## EXERCISE BRIEF
Please retype the data in full and exactly; the pictures are not part of the copy.

## SOURCE DATA
[Start of Attachment]
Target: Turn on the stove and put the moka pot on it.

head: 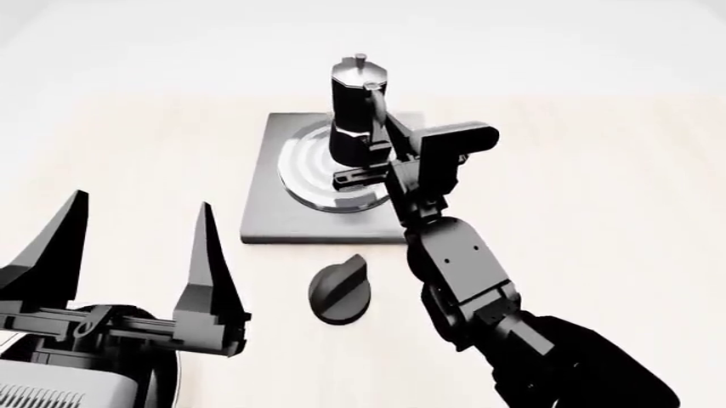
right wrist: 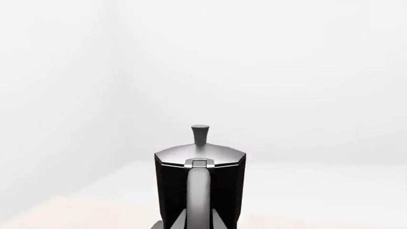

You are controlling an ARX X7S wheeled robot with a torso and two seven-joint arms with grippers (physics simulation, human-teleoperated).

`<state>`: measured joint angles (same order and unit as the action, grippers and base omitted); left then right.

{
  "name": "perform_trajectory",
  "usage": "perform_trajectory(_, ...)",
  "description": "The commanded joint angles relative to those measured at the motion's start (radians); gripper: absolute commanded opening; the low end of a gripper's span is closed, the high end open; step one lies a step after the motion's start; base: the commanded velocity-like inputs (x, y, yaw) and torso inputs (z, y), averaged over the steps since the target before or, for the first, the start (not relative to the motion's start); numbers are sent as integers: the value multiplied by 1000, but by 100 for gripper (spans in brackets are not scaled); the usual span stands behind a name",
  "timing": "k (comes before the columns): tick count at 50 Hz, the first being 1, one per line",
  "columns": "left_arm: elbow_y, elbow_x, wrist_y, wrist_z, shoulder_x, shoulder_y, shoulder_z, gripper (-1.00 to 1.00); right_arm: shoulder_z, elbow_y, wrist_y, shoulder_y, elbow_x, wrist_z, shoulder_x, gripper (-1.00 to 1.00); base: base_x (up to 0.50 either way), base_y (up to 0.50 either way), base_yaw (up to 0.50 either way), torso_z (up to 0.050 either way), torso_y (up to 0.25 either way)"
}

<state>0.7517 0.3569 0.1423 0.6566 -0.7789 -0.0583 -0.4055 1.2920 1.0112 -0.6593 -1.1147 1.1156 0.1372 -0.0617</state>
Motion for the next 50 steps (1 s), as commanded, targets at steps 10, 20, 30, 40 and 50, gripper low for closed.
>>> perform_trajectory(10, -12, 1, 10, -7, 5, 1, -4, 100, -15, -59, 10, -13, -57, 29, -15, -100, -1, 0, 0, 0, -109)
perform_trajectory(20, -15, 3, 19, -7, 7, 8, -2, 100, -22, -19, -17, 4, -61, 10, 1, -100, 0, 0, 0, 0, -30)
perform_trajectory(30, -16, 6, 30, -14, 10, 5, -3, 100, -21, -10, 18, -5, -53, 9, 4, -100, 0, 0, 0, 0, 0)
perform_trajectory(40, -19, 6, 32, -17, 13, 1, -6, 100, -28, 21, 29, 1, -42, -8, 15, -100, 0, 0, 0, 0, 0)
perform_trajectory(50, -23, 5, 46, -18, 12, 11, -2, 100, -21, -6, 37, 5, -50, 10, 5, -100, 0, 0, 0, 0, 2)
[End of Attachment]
## ANSWER SECTION
Target: Turn on the stove and put the moka pot on it.

head: 
right wrist: 

You are controlling an ARX X7S wheeled robot with a torso and two seven-joint arms with grippers (physics simulation, human-teleoperated).

`<state>`: measured joint angles (same order and unit as the action, grippers and base omitted); left then right.

{
  "name": "perform_trajectory",
  "usage": "perform_trajectory(_, ...)",
  "description": "The commanded joint angles relative to those measured at the motion's start (radians); gripper: absolute commanded opening; the low end of a gripper's span is closed, the high end open; step one lies a step after the motion's start; base: the commanded velocity-like inputs (x, y, yaw) and torso inputs (z, y), averaged over the steps since the target before or, for the first, the start (not relative to the motion's start); numbers are sent as integers: the value multiplied by 1000, but by 100 for gripper (spans in brackets are not scaled); the usual span stands behind a name",
  "timing": "k (comes before the columns): tick count at 50 Hz, the first being 1, one per line",
  "columns": "left_arm: elbow_y, elbow_x, wrist_y, wrist_z, shoulder_x, shoulder_y, shoulder_z, gripper (-1.00 to 1.00); right_arm: shoulder_z, elbow_y, wrist_y, shoulder_y, elbow_x, wrist_z, shoulder_x, gripper (-1.00 to 1.00); base: base_x (up to 0.50 either way), base_y (up to 0.50 either way), base_yaw (up to 0.50 either way), torso_z (up to 0.050 either way), torso_y (up to 0.25 either way)"
}

<state>0.7517 0.3569 0.1423 0.6566 -0.7789 -0.0583 -0.4055 1.2920 1.0112 -0.6593 -1.1147 1.1156 0.1372 -0.0617</state>
Motion for the next 50 steps (1 s), as commanded, targets at steps 10, 20, 30, 40 and 50, gripper low for closed.
>>> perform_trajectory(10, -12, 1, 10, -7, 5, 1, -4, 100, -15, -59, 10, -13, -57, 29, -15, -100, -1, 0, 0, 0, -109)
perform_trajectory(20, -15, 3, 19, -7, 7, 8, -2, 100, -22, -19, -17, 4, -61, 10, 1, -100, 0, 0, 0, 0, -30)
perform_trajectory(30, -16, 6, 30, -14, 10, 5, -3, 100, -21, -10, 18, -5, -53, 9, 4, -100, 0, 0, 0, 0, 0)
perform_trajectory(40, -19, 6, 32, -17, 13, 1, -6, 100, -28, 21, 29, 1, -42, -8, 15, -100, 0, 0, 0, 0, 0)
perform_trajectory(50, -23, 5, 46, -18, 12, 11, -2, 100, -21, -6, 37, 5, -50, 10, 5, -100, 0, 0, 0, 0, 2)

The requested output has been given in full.